How well we sleep is just as important to our health as eating a balanced diet and taking regular exercise
A chronic lack of sleep can interfere with our food choices (hello tired carb and sugar overload!), put us at a higher risk of poor decision making and having an accident and even affect our physical health by increasing our chance of developing chronic disease such as heart disease.
Our immune system can also be affected if we’re not getting enough good quality, uninterrupted sleep. When we’re healthy and alert, our immune system releases proteins called cytokines that help us fight off infections and diseases. They also help us to sleep, which is why we need more sleep when we’re ill – due to the presence of extra cytokines.

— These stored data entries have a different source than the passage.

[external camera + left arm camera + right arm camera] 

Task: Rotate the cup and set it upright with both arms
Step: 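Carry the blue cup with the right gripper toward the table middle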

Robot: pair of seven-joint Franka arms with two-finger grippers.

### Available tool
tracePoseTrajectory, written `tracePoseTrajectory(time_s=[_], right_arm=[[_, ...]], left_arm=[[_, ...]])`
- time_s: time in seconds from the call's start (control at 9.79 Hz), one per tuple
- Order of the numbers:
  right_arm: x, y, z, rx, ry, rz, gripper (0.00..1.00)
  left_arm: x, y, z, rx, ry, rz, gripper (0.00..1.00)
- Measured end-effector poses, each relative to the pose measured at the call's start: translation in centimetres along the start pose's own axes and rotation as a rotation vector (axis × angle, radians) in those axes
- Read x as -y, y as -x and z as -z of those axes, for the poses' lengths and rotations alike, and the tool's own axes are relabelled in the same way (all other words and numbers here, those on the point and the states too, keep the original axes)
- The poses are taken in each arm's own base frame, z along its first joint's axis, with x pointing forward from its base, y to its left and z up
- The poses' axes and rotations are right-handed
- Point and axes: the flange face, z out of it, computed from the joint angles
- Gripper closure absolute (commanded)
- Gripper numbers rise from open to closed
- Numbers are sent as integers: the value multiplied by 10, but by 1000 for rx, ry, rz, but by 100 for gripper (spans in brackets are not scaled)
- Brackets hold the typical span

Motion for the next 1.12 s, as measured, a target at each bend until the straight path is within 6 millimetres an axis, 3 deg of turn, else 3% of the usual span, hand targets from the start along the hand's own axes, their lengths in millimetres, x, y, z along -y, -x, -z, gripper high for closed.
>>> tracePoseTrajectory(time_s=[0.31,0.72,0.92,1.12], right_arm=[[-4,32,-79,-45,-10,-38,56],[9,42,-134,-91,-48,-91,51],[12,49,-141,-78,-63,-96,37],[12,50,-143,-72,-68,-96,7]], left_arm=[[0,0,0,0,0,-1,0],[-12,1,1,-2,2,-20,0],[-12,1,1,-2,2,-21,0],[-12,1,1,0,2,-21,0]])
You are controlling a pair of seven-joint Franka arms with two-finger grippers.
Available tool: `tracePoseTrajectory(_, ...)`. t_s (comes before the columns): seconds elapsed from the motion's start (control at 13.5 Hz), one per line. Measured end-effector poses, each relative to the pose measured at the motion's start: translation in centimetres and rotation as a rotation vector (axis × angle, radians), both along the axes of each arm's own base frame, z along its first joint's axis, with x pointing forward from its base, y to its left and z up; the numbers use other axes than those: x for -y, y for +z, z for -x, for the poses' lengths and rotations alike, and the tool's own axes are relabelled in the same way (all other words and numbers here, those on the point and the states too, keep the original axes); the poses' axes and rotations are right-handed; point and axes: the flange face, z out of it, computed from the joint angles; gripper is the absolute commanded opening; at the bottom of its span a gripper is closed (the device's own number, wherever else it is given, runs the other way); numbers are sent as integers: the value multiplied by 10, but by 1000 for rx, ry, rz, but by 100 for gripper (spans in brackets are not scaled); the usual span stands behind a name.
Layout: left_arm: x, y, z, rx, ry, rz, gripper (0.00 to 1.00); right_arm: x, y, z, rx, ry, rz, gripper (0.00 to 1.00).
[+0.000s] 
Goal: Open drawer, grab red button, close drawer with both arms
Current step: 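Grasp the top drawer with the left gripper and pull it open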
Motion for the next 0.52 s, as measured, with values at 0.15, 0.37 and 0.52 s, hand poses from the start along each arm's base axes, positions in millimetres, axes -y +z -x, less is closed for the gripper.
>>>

But if we’re experiencing poor sleep, the immune system releases fewer cytokines, leaving us vulnerable to infections and chronic health conditions
So, how do we get better sleep? Falling asleep is one thing and the following tips will help:
- Take regular exercise during the day in the fresh air to help regulate your body clock
- Have a regular sleep and waking time, even at weekends
- Turn off your phone and tablet in the hour before bed to avoid the blue light from the screen interfering with your sleep-wake cycle
- Avoid eating a large meal or consuming alcohol or caffeine for two to three hours before bed
- Make sure your bedroom is cool, dark, quiet and free from clutter
But what if we can fall asleep, but we can’t stay asleep? Here’s our tips on what to do if you wake in the middle of the night and can’t get back to sleep
- Avoid the temptation to look at your phone. As we mentioned above, the blue light emitted from the screen will trick the brain into thinking it’s daylight – a sure fire way of preventing sleep. You might also fall down a rabbit hole of stimulating content, which will also keep your brain awake.
- Invest in a clock with a low light, so that you can see the time, without having to look at your phone.
- If you have a full bladder, go to the toilet, rather than lying in bed thinking about your full bladder. But apart from that, avoid waking yourself up too much by getting out of bed or putting lights on.
- Practice some deep breathing techniques – especially helpful is deep belly breathing, where you consciously use your diaphragm to slowly breath in a full breath, hold it, slowly breathe fully out, hold and repeat. Being more connected to our breath is helpful for calming an active mind.
- Quieten those intrusive 3am thoughts by turning them on their head – instead of thinking that you “only” have a few hours until it’s time to get up, think wow, I’ve still got three whole hours of rest left!
- Try counting – not necessarily sheep, but counting down backwards from 300 will be so mind numbingly boring, you might be asleep by the time you reach 250!